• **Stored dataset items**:
[Start of section]

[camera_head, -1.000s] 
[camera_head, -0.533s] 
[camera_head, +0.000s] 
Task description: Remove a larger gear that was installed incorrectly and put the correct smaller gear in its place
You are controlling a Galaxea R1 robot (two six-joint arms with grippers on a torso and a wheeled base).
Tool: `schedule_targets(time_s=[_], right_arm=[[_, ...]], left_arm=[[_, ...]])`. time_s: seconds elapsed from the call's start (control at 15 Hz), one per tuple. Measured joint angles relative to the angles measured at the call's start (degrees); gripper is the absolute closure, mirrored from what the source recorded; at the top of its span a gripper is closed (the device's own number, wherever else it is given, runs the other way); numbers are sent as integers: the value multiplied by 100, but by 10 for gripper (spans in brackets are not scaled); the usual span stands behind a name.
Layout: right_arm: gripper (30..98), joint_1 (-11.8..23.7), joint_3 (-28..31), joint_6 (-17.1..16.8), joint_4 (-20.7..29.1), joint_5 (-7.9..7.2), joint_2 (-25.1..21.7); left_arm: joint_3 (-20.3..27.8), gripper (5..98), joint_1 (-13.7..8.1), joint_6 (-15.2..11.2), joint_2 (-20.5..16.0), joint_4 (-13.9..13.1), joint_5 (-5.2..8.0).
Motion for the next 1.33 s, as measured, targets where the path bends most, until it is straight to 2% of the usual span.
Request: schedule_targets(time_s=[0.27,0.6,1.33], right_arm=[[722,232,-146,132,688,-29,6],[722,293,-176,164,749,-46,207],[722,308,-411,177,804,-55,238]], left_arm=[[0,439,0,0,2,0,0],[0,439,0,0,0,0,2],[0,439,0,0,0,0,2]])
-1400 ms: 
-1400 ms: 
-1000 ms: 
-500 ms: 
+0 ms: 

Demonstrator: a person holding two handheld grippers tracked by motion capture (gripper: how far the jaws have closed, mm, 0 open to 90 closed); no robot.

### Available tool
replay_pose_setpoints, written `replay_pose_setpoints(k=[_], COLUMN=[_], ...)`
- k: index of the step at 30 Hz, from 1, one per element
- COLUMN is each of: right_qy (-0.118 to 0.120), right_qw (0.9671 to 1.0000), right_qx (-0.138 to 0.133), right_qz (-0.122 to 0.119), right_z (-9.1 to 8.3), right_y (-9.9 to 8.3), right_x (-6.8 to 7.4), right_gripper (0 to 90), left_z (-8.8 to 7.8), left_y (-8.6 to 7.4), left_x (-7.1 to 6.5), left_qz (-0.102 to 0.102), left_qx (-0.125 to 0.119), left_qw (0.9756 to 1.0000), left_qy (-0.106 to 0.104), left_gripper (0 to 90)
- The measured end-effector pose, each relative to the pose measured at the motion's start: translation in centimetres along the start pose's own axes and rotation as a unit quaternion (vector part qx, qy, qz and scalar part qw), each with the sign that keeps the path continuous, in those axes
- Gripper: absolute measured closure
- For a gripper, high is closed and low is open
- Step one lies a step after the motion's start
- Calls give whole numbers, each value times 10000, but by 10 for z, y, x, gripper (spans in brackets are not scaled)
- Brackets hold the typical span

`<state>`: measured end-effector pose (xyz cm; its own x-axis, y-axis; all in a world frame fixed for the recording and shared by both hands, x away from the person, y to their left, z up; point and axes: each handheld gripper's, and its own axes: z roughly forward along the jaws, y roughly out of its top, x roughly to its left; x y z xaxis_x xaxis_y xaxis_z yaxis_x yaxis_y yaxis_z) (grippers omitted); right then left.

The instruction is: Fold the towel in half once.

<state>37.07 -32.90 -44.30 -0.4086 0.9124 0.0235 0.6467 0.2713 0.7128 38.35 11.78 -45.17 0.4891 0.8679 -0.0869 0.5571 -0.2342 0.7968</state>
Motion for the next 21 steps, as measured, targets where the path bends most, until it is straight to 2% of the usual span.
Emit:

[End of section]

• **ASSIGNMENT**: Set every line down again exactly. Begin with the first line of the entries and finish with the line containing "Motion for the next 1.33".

• **RESPONSE BOX**:
[camera_head, -1.000s] 
[camera_head, -0.533s] 
[camera_head, +0.000s] 
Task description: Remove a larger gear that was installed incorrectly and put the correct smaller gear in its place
You are controlling a Galaxea R1 robot (two six-joint arms with grippers on a torso and a wheeled base).
Tool: `schedule_targets(time_s=[_], right_arm=[[_, ...]], left_arm=[[_, ...]])`. time_s: seconds elapsed from the call's start (control at 15 Hz), one per tuple. Measured joint angles relative to the angles measured at the call's start (degrees); gripper is the absolute closure, mirrored from what the source recorded; at the top of its span a gripper is closed (the device's own number, wherever else it is given, runs the other way); numbers are sent as integers: the value multiplied by 100, but by 10 for gripper (spans in brackets are not scaled); the usual span stands behind a name.
Layout: right_arm: gripper (30..98), joint_1 (-11.8..23.7), joint_3 (-28..31), joint_6 (-17.1..16.8), joint_4 (-20.7..29.1), joint_5 (-7.9..7.2), joint_2 (-25.1..21.7); left_arm: joint_3 (-20.3..27.8), gripper (5..98), joint_1 (-13.7..8.1), joint_6 (-15.2..11.2), joint_2 (-20.5..16.0), joint_4 (-13.9..13.1), joint_5 (-5.2..8.0).
Motion for the next 1.33 s, as measured, targets where the path bends most, until it is straight to 2% of the usual span.

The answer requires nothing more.